Off With The Fetters.

In the stillness of the night, the incessant ringing of the telephone, sounded like the shrill cry of a banshee. Mina pulled the coverlet over her face.

“ To hell with the phone,” she muttered, then turned over and fell into a deep sleep.

But the phone kept on ringing. It was persistent enough to wake up Vasanth, who could even sleep through a thunderstorm.

“Blast you,” he swore, as he reluctantly got up and shuffled along to the drawing room. What would anyone want at this unearthly hour? He yelled a ‘Hello’ into the phone.
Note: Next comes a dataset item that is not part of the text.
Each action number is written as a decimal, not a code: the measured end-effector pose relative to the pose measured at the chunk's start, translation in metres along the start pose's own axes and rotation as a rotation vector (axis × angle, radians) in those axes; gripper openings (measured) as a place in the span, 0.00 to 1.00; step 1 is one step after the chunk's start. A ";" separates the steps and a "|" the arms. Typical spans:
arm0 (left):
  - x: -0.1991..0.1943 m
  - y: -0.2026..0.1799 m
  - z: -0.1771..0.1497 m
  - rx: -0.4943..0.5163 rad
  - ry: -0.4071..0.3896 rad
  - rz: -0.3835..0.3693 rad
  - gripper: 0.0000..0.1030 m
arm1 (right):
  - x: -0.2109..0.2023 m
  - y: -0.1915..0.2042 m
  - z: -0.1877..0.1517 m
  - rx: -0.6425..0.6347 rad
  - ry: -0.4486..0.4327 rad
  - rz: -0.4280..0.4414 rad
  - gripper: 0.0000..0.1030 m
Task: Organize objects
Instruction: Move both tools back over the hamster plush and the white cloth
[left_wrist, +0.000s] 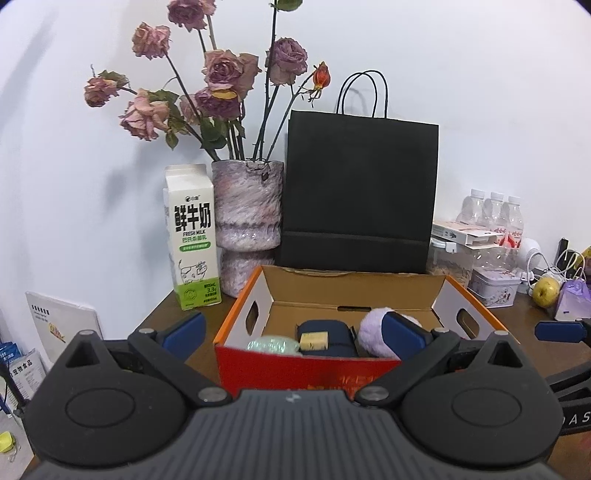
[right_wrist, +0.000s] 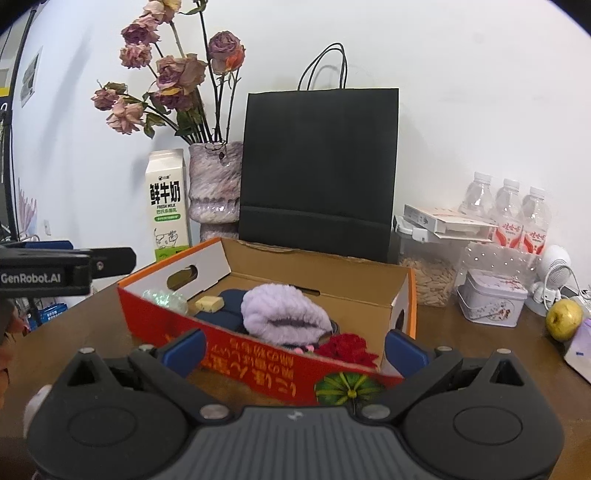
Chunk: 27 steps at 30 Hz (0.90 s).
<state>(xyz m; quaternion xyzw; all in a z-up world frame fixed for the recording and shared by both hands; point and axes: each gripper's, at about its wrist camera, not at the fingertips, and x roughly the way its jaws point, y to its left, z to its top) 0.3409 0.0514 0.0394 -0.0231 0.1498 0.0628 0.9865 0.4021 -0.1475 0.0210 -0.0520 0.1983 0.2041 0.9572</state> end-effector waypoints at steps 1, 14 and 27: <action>-0.005 0.000 -0.003 -0.002 0.000 0.001 1.00 | -0.004 0.000 -0.002 -0.001 0.002 0.001 1.00; -0.054 -0.007 -0.037 0.030 0.007 -0.011 1.00 | -0.046 0.001 -0.041 0.008 0.041 -0.009 1.00; -0.074 -0.006 -0.071 0.027 0.090 -0.019 1.00 | -0.079 0.007 -0.075 0.019 0.080 -0.023 1.00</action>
But as he listened, his hands felt cold and clammy. He began to tremble as though stricken with ague. Then he replaced the phone on its cradle, and moved towards the bedroom, like a man in a trance.

“I’ll never be able to sleep again,” he thought, “My life is shattered forever.”
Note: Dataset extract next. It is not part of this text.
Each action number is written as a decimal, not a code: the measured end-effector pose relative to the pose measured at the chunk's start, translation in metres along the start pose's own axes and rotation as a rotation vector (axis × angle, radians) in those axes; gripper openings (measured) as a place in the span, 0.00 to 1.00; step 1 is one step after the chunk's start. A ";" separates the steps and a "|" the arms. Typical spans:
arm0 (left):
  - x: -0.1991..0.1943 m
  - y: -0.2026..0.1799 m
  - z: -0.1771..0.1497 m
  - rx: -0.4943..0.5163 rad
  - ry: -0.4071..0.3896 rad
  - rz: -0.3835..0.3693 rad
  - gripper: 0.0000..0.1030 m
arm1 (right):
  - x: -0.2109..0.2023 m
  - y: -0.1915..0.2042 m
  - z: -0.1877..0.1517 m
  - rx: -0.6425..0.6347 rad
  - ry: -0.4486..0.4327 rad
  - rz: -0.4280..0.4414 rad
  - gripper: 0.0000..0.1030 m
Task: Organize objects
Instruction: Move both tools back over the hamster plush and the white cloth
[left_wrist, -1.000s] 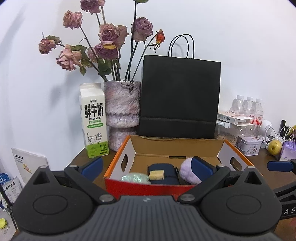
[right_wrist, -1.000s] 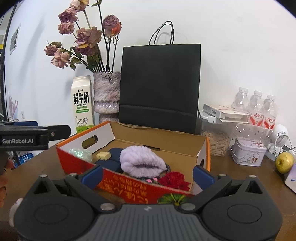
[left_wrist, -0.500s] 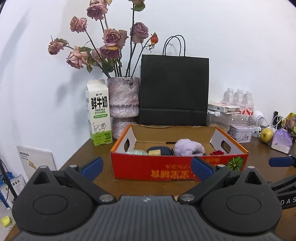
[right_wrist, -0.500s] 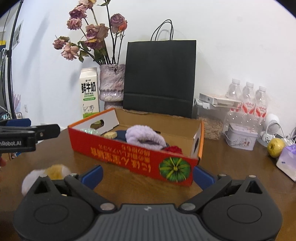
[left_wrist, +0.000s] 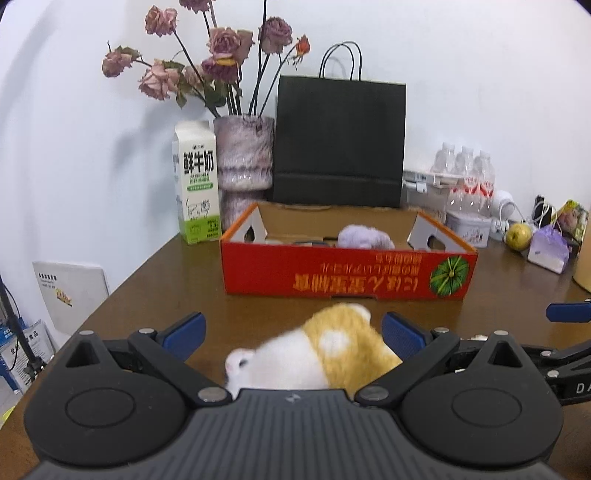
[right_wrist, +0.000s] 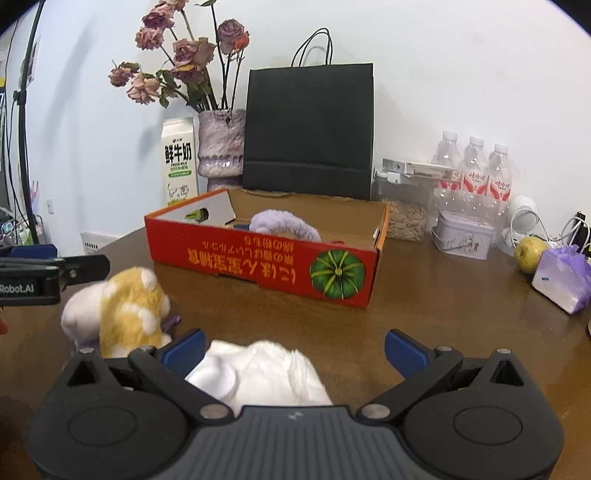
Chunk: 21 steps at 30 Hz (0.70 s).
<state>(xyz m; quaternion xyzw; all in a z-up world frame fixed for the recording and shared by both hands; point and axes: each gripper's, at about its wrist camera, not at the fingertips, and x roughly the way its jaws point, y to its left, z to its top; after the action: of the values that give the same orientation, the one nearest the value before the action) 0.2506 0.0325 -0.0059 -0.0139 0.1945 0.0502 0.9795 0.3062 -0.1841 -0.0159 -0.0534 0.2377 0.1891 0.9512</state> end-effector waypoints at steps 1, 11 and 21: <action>0.000 0.000 -0.001 0.000 0.005 0.003 1.00 | -0.001 0.001 -0.003 -0.002 0.004 0.001 1.00; -0.006 0.012 -0.011 -0.041 0.040 0.017 1.00 | -0.001 0.033 -0.019 -0.074 0.035 0.063 1.00; -0.009 0.012 -0.010 -0.053 0.049 -0.015 1.00 | 0.016 0.038 -0.012 -0.022 0.073 0.102 0.62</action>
<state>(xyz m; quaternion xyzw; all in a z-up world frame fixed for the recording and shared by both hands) 0.2372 0.0434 -0.0120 -0.0424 0.2168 0.0478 0.9741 0.2996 -0.1464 -0.0347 -0.0584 0.2728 0.2377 0.9304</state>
Towards the wee hours, Mina stretched out her hand, to tousle the hair of her sleepy husband. But he was not there. Mina jumped out of bed with a start.

“Vasanth, where are you?” she called. But there was no answer.
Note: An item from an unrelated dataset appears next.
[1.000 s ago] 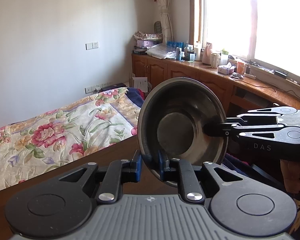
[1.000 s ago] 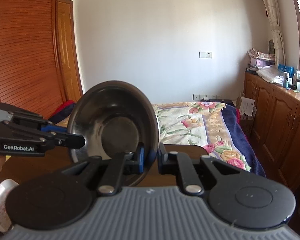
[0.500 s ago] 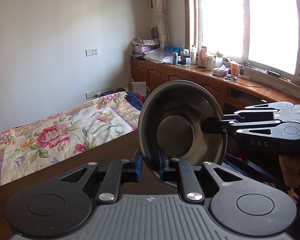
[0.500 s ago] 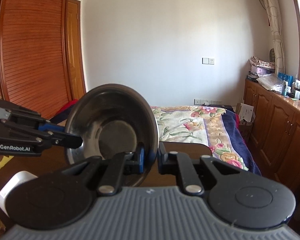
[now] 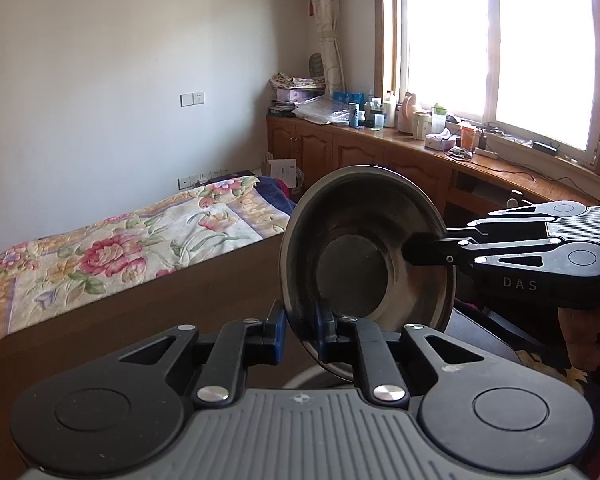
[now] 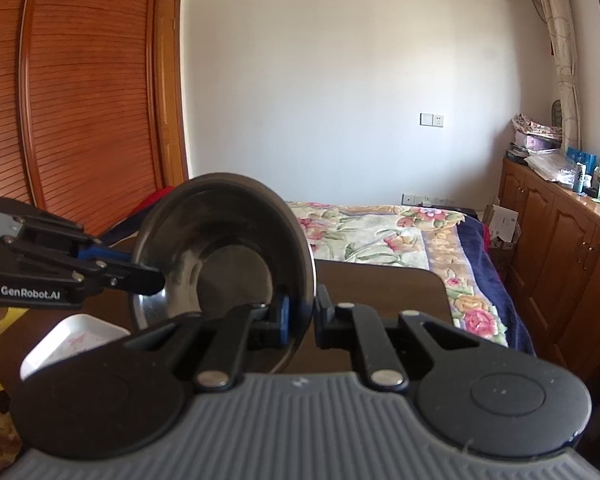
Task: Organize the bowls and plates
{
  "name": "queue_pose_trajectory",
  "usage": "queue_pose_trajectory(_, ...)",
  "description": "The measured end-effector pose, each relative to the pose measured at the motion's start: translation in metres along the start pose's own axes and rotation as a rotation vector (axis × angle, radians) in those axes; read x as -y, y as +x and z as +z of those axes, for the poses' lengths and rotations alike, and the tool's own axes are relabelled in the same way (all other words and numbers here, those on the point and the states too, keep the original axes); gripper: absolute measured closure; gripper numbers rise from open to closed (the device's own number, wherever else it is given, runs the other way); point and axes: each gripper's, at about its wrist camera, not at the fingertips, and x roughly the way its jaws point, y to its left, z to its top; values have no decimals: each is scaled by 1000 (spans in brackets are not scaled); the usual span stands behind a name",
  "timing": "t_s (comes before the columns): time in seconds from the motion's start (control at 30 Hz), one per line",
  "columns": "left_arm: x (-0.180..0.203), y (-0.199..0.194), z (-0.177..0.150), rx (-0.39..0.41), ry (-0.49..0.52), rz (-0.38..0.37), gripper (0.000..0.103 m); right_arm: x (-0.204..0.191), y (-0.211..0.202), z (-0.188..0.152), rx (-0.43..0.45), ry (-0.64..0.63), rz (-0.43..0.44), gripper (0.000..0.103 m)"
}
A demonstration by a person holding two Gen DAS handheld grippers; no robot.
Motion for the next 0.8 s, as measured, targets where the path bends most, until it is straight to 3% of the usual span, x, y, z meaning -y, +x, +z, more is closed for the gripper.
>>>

She looked in the drawing room and the kitchen. He was not there. She came back to the bedroom.

“ This is so unlike Vasanth. He never stirs out of bed till 8 O’clock . Has he taken ill and gone to see a doctor?”

Then she saw the balcony door ajar. She found him there, curled up in an armchair. He was asleep but did not look peaceful. A veil of sadness indicated that he had cried himself to sleep. He looked so vulnerable. Mina wondered why he had deserted his bed.

Then she remembered. The telephone must have brought bad news. She had to know at once. She shook him awake

“Vasanth, wake up. It’s late. Why are you sleeping on the balcony? Whose phone call was it last night? Was it bad news?”

“Look darling, you needn’t get so excited. That was a wrong number. I couldn’t sleep after that, so I thought I’d take a breath of fresh air in the balcony. I must have dozed off.”

That seemed to satisfy Mina.

“I’m too excitable,” she thought, “Always jumping to the wrong conclusions.”

When Vasanth Paranjpye walked into his office five years ago, as the new Managing Director of Lexicon Industries, he had created quite a flutter in the hearts of the young ladies working there. Impeccably dressed in a dark gray suit and a maroon tie, his bearing and mannerisms suggested that he was very much at ease in the corporate world.

“ He’s too good to be true,” said one.

“ He’s uppity. I can see that none of us stand a chance,” grumbled another.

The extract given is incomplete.